◆ **WHAT TO WORK ON**
The entire listing below needs to be transcribed word for word.

◆ **SUPPLIED MATERIAL**
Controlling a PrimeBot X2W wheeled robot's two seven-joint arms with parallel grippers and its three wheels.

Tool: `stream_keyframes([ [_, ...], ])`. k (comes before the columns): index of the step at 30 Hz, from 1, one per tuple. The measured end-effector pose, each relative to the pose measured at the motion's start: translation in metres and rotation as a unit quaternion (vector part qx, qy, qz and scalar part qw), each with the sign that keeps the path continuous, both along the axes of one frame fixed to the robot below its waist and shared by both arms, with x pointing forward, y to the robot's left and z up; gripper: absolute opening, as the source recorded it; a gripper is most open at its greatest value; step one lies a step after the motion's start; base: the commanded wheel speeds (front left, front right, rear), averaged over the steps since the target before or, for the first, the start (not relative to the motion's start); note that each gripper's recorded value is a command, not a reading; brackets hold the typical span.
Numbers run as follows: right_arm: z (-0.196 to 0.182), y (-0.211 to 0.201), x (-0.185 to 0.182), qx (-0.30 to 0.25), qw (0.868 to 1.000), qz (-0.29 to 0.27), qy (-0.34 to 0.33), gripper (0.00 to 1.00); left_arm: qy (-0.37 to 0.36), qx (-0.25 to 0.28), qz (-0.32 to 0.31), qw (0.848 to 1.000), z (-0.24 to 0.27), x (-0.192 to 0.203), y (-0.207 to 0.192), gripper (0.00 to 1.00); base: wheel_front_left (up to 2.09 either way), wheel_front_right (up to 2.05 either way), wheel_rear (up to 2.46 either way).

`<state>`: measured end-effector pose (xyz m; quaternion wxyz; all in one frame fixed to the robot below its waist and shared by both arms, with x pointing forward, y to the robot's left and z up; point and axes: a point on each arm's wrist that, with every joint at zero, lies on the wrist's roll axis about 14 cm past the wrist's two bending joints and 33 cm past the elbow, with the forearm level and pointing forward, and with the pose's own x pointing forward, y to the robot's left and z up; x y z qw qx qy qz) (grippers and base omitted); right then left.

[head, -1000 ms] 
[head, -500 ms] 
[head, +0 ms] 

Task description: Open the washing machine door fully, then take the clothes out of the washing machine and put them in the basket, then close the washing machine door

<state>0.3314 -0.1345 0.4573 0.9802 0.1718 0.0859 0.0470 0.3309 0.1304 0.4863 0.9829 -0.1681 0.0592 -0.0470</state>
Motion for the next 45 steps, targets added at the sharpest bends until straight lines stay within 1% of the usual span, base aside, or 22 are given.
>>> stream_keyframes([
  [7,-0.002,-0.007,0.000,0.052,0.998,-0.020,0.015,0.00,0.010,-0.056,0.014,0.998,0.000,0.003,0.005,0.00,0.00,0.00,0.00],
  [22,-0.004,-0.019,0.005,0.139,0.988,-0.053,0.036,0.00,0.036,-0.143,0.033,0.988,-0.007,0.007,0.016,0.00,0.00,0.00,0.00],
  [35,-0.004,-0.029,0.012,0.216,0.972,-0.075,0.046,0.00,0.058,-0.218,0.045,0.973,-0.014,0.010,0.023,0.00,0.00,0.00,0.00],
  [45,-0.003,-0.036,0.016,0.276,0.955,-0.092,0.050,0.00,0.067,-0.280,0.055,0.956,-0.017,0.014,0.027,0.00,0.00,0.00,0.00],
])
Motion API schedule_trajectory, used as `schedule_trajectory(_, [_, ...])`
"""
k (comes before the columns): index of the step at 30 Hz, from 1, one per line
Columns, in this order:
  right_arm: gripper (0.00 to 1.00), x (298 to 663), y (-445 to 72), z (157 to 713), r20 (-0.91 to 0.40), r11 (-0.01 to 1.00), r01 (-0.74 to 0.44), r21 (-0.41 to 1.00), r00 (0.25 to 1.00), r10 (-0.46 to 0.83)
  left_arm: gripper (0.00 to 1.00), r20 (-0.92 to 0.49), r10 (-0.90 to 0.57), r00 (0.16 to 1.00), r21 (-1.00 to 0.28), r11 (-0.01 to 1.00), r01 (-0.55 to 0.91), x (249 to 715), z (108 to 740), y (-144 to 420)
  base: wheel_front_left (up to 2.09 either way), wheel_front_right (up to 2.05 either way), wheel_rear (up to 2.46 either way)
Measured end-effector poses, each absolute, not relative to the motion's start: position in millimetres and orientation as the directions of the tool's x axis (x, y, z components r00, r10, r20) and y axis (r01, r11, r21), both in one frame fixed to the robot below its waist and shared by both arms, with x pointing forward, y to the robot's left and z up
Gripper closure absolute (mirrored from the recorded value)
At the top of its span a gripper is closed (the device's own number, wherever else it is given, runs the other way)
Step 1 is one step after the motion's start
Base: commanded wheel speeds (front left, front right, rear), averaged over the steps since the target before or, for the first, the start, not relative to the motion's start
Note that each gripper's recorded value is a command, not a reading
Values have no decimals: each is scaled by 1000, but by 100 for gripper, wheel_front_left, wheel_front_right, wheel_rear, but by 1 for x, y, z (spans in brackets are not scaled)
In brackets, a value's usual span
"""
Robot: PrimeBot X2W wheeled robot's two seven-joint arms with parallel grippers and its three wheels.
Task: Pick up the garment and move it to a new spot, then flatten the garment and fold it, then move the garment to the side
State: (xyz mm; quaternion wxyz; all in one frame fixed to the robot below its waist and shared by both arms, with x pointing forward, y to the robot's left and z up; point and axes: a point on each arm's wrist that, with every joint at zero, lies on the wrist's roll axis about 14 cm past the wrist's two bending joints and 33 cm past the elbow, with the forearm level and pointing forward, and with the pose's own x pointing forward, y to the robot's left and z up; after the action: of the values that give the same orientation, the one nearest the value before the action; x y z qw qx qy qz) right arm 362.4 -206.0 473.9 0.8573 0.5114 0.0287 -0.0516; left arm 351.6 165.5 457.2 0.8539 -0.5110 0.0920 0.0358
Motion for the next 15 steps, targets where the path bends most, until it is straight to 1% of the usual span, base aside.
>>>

◆ **ANSWER TO THE PROBLEM**
Controlling a PrimeBot X2W wheeled robot's two seven-joint arms with parallel grippers and its three wheels.

Tool: `stream_keyframes([ [_, ...], ])`. k (comes before the columns): index of the step at 30 Hz, from 1, one per tuple. The measured end-effector pose, each relative to the pose measured at the motion's start: translation in metres and rotation as a unit quaternion (vector part qx, qy, qz and scalar part qw), each with the sign that keeps the path continuous, both along the axes of one frame fixed to the robot below its waist and shared by both arms, with x pointing forward, y to the robot's left and z up; gripper: absolute opening, as the source recorded it; a gripper is most open at its greatest value; step one lies a step after the motion's start; base: the commanded wheel speeds (front left, front right, rear), averaged over the steps since the target before or, for the first, the start (not relative to the motion's start); note that each gripper's recorded value is a command, not a reading; brackets hold the typical span.
Numbers run as follows: right_arm: z (-0.196 to 0.182), y (-0.211 to 0.201), x (-0.185 to 0.182), qx (-0.30 to 0.25), qw (0.868 to 1.000), qz (-0.29 to 0.27), qy (-0.34 to 0.33), gripper (0.00 to 1.00); left_arm: qy (-0.37 to 0.36), qx (-0.25 to 0.28), qz (-0.32 to 0.31), qw (0.848 to 1.000), z (-0.24 to 0.27), x (-0.192 to 0.203), y (-0.207 to 0.192), gripper (0.00 to 1.00); base: wheel_front_left (up to 2.09 either way), wheel_front_right (up to 2.05 either way), wheel_rear (up to 2.46 either way).

`<state>`: measured end-effector pose (xyz m; quaternion wxyz; all in one frame fixed to the robot below its waist and shared by both arms, with x pointing forward, y to the robot's left and z up; point and axes: a point on each arm's wrist that, with every joint at zero, lies on the wrist's roll axis about 14 cm past the wrist's two bending joints and 33 cm past the elbow, with the forearm level and pointing forward, and with the pose's own x pointing forward, y to the robot's left and z up; x y z qw qx qy qz) (grippers and base omitted); right then left.

[head, -1000 ms] 
[head, -500 ms] 
[head, +0 ms] 

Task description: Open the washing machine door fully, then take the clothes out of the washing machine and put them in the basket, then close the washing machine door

<state>0.3314 -0.1345 0.4573 0.9802 0.1718 0.0859 0.0470 0.3309 0.1304 0.4863 0.9829 -0.1681 0.0592 -0.0470</state>
Motion for the next 45 steps, targets added at the sharpest bends until straight lines stay within 1% of the usual span, base aside, or 22 are given.
>>> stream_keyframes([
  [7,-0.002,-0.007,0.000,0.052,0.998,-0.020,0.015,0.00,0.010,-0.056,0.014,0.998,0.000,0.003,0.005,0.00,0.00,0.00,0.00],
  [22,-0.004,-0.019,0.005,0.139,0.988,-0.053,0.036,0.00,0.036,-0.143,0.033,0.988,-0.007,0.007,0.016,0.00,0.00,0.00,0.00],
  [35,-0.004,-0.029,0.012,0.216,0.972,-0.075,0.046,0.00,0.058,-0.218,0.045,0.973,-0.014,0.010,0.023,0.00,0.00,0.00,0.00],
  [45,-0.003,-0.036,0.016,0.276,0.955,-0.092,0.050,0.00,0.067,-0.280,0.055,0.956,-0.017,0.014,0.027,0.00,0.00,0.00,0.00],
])
Motion API schedule_trajectory, used as `schedule_trajectory(_, [_, ...])`
"""
k (comes before the columns): index of the step at 30 Hz, from 1, one per line
Columns, in this order:
  right_arm: gripper (0.00 to 1.00), x (298 to 663), y (-445 to 72), z (157 to 713), r20 (-0.91 to 0.40), r11 (-0.01 to 1.00), r01 (-0.74 to 0.44), r21 (-0.41 to 1.00), r00 (0.25 to 1.00), r10 (-0.46 to 0.83)
  left_arm: gripper (0.00 to 1.00), r20 (-0.92 to 0.49), r10 (-0.90 to 0.57), r00 (0.16 to 1.00), r21 (-1.00 to 0.28), r11 (-0.01 to 1.00), r01 (-0.55 to 0.91), x (249 to 715), z (108 to 740), y (-144 to 420)
  base: wheel_front_left (up to 2.09 either way), wheel_front_right (up to 2.05 either way), wheel_rear (up to 2.46 either way)
Measured end-effector poses, each absolute, not relative to the motion's start: position in millimetres and orientation as the directions of the tool's x axis (x, y, z components r00, r10, r20) and y axis (r01, r11, r21), both in one frame fixed to the robot below its waist and shared by both arms, with x pointing forward, y to the robot's left and z up
Gripper closure absolute (mirrored from the recorded value)
At the top of its span a gripper is closed (the device's own number, wherever else it is given, runs the other way)
Step 1 is one step after the motion's start
Base: commanded wheel speeds (front left, front right, rear), averaged over the steps since the target before or, for the first, the start, not relative to the motion's start
Note that each gripper's recorded value is a command, not a reading
Values have no decimals: each is scaled by 1000, but by 100 for gripper, wheel_front_left, wheel_front_right, wheel_rear, but by 1 for x, y, z (spans in brackets are not scaled)
In brackets, a value's usual span
"""
Robot: PrimeBot X2W wheeled robot's two seven-joint arms with parallel grippers and its three wheels.
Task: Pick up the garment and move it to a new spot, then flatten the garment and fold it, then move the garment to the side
State: (xyz mm; quaternion wxyz; all in one frame fixed to the robot below its waist and shared by both arms, with x pointing forward, y to the robot's left and z up; point and axes: a point on each arm's wrist that, with every joint at zero, lies on the wrist's roll axis about 14 cm past the wrist's two bending joints and 33 cm past the elbow, with the forearm level and pointing forward, and with the pose's own x pointing forward, y to the robot's left and z up; after the action: of the values that give the same orientation, the one nearest the value before the action; x y z qw qx qy qz) right arm 362.4 -206.0 473.9 0.8573 0.5114 0.0287 -0.0516; left arm 351.6 165.5 457.2 0.8539 -0.5110 0.0920 0.0358
Motion for the next 15 steps, targets where the path bends most, until it is straight to 1% of the usual span, base aside.
>>>

Here the work on this exercise is complete.